◆ **PROBLEM**
Whenever a line in the entries below contains the string "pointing", copy that line.

-- DATASET EXCERPTS follows --

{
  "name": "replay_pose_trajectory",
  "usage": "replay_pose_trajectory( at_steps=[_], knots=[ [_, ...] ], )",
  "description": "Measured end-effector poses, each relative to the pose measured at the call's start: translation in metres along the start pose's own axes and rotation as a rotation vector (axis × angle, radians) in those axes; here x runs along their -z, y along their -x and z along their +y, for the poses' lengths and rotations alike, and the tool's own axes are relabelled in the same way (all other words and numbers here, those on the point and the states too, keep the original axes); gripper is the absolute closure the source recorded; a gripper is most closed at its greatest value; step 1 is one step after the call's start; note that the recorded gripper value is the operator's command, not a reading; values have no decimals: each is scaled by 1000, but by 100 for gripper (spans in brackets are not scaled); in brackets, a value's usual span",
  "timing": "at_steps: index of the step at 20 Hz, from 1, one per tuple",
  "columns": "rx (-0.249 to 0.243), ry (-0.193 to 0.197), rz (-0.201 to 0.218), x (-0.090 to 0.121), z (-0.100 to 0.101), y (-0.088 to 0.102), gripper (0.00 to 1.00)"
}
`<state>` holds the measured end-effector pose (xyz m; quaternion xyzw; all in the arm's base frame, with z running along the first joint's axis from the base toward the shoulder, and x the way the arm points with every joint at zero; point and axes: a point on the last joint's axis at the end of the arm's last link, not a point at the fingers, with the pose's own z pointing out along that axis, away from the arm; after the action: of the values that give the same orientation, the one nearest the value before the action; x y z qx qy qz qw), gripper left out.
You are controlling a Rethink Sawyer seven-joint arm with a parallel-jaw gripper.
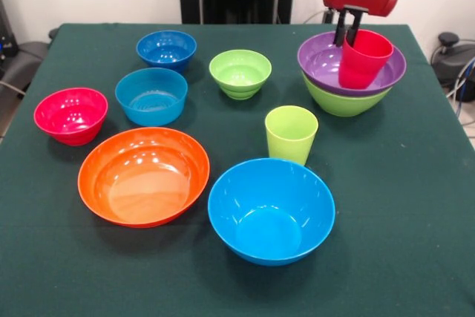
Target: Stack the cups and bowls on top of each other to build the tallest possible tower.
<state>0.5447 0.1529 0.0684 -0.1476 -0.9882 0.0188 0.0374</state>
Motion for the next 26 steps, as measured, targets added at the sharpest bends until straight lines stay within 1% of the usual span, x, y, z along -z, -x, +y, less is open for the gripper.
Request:
replay_pose_trajectory(
  at_steps=[11, 19, 26],
  knots=[
    [-10, -3, 34, -6, -6, -15, 100],
    [-24, 10, 29, -11, -15, -20, 100],
    [-45, 27, 18, -14, -23, -19, 100]
  ],
)
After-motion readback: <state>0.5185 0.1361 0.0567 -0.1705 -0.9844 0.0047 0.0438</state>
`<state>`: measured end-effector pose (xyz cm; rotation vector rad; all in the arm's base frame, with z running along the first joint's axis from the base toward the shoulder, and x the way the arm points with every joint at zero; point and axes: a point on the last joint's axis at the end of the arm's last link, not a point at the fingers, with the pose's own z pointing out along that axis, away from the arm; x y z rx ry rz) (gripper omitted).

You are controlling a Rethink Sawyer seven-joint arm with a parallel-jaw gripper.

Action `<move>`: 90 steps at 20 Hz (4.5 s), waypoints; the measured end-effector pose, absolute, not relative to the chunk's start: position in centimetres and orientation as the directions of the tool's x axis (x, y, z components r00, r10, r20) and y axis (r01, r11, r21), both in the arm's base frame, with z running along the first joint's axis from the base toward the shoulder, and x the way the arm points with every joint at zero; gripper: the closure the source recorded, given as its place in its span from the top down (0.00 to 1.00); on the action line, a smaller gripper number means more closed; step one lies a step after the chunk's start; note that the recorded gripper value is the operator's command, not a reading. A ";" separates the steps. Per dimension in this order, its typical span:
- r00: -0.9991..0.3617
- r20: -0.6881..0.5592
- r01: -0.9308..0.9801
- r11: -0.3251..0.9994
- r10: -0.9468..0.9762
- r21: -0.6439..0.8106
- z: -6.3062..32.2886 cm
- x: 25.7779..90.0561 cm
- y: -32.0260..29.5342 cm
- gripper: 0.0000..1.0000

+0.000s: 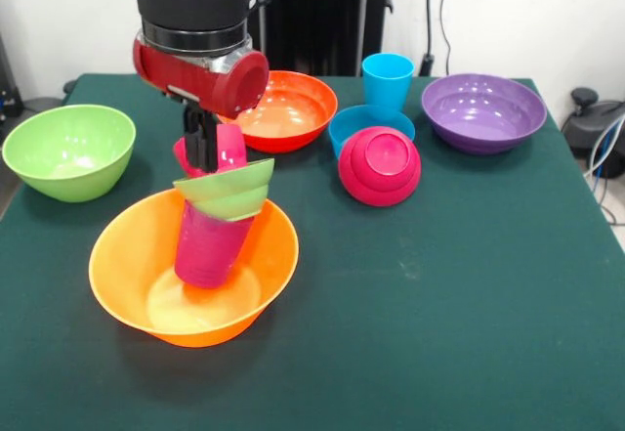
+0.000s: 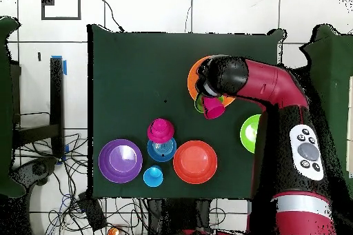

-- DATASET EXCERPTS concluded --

◆ **TASK RESPONSE**
`<state>` holds the measured end-effector pose (xyz m; quaternion xyzw; all in the arm's base frame, with z running along the first joint's axis from the base toward the shoulder, and x the way the arm points with every joint at zero; point and axes: a point on the last joint's axis at the end of the arm's last link, not a point at the fingers, with the pose's own z pointing out along that axis, away from the arm; after the action: of the values that give the same orientation, the one nearest the value before the action; x y z qx qy qz qw), gripper left out.
`<state>`: measured end-effector pose (xyz cm; rotation vector rad; all in the arm's base frame, with z running along the first joint's axis from the base toward the shoulder, and x the way the arm points with every joint at zero; point and axes: a point on the last joint's axis at the end of the arm's last link, not a point at the fingers, with the pose's own z pointing out along that axis, away from the arm; x y z rx ry rz) (gripper omitted).

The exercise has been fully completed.